I’ve lived on Tenerife for coming up to 28 years, and initially my impressions were that the encroaching concrete was in danger of taking over the island. Development is almost at a standstill now, due to the worldwide economic crisis, and I’m sure when normality returns it will continue. Yet, I’ve noticed a change, which is also growing, and that’s the promotion of the island as more than simply sun, sea and sangria. To this end, local traditions and cultural events are being promoted to visitors, and these days it’s rare to go to a fiesta in the south of the island not attended by tourists too.
Two events very close to the major resort of Playa de las Americas spring to mind as examples. One is the very professional Passion play performed each Easter in Adeje, and the other is the fiesta of San Sebastian which takes place on the beach in La Caleta in January. Both draw thousands, not only from the local community, but from holidaymakers too.
My home town, El Médano, produced El Día de las Tradiciones (The Day of Traditions) for the first time only a couple of years back, following the example of other municipalities, demonstrating traditions and customs not only to the local children, but to visitors as well, helping us to understand the culture behind the tourist façade. Recently, I spoke with several holidaymakers who had danced the night away at the local fiesta in September.
But it isn’t only cultural traditions which are thriving again; the increasing number of people who come here to hike is seeing regeneration of the old caminos reales, the pathways used by early settlers to travel the island. Forgotten for years as tarmac eased our way around, they are being rediscovered. Hiking, you meet as many visitors as locals these days.
In the 1960s as tourism rapidly became the main industry, countless numbers of people left the countryside to work in the new resorts. Abandoned terraces and barren hillsides can still be seen, but for those who didn’t forsake their smallholdings and market gardens, there has been new opportunity in the farmer’s markets which have appeared in recent years in Granadilla, in Adeje and in Las Chafiras in San Miguel. Visit any, but especially the latter, and you will rub shoulders with as many visitors as Tinerfeños. Life doesn’t get much more traditional than eating an area’s fresh, home-grown produce.

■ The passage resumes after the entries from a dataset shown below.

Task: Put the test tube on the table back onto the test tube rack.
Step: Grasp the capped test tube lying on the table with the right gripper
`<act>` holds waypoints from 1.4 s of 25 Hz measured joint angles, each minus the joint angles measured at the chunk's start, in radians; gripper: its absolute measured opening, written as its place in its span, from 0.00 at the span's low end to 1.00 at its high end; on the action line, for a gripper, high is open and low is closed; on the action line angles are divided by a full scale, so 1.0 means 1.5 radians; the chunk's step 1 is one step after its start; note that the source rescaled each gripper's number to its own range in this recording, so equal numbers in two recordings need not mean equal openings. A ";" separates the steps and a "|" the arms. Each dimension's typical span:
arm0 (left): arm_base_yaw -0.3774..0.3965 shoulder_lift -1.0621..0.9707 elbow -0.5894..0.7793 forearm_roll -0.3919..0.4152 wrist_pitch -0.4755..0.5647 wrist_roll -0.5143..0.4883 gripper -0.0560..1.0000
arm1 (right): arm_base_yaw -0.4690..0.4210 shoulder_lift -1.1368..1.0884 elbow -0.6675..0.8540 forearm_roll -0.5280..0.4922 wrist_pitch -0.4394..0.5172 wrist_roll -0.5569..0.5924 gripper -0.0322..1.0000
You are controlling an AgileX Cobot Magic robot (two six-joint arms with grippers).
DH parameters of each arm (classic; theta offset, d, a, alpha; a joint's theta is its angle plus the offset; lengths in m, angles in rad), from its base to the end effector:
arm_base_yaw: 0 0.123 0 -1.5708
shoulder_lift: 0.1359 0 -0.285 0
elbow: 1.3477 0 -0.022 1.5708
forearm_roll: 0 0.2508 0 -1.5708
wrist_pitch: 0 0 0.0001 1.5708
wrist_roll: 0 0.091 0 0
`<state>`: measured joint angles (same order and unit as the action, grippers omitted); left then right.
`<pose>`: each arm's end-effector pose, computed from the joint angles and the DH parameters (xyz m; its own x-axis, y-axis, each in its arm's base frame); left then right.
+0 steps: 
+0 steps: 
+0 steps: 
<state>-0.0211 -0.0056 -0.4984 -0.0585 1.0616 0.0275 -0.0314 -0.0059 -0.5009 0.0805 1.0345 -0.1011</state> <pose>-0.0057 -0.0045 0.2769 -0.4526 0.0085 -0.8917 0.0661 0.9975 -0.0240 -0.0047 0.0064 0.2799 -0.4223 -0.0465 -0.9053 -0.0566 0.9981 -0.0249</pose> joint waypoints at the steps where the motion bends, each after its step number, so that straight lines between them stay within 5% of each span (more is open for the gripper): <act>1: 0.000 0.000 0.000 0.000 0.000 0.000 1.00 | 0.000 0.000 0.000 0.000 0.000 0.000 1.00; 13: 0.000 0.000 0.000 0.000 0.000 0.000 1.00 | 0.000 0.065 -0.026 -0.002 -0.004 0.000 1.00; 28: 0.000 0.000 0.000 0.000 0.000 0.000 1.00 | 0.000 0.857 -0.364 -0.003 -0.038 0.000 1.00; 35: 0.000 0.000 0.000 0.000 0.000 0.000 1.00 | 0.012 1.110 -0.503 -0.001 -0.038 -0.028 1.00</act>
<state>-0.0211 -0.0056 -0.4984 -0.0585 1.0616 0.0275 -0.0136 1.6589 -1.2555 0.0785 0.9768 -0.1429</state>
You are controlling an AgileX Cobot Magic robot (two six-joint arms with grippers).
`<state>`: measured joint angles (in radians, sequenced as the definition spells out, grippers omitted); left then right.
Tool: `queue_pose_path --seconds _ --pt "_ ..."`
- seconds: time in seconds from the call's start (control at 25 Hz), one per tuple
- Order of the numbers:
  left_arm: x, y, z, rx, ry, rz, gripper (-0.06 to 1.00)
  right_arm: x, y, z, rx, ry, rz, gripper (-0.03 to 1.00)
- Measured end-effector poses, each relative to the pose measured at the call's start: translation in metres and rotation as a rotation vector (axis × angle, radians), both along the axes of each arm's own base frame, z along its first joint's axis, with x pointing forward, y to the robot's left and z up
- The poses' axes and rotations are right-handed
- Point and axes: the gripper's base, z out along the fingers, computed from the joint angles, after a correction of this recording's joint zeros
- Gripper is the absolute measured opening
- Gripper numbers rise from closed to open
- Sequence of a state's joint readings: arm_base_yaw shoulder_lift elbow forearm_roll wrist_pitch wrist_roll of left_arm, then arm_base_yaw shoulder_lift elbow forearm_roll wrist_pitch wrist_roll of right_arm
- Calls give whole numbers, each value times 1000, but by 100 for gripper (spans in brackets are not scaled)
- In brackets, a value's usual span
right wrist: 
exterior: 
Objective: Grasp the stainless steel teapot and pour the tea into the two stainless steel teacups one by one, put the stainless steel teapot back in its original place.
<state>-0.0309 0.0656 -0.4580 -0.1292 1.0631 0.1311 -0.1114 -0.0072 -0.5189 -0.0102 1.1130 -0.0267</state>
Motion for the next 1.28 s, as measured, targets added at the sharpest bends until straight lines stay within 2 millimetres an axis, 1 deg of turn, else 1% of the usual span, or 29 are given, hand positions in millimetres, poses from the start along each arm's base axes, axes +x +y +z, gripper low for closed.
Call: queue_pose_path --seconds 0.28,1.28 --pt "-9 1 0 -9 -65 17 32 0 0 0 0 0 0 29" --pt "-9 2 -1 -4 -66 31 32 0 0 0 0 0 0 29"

Old posters promoting Tenerife feature folk in traditional dress, and a more cultural aspect to tourism. In the rush to build from the 70s to the 90s that seemed to be forgotten, but the wheel is turning back in favour of showing off the dance, food, celebrations and history of the island, and the money from tourist Euros is helping to pay to keep traditions alive here. It seems that the traditions are out of danger and helped by the very thing which threatened them.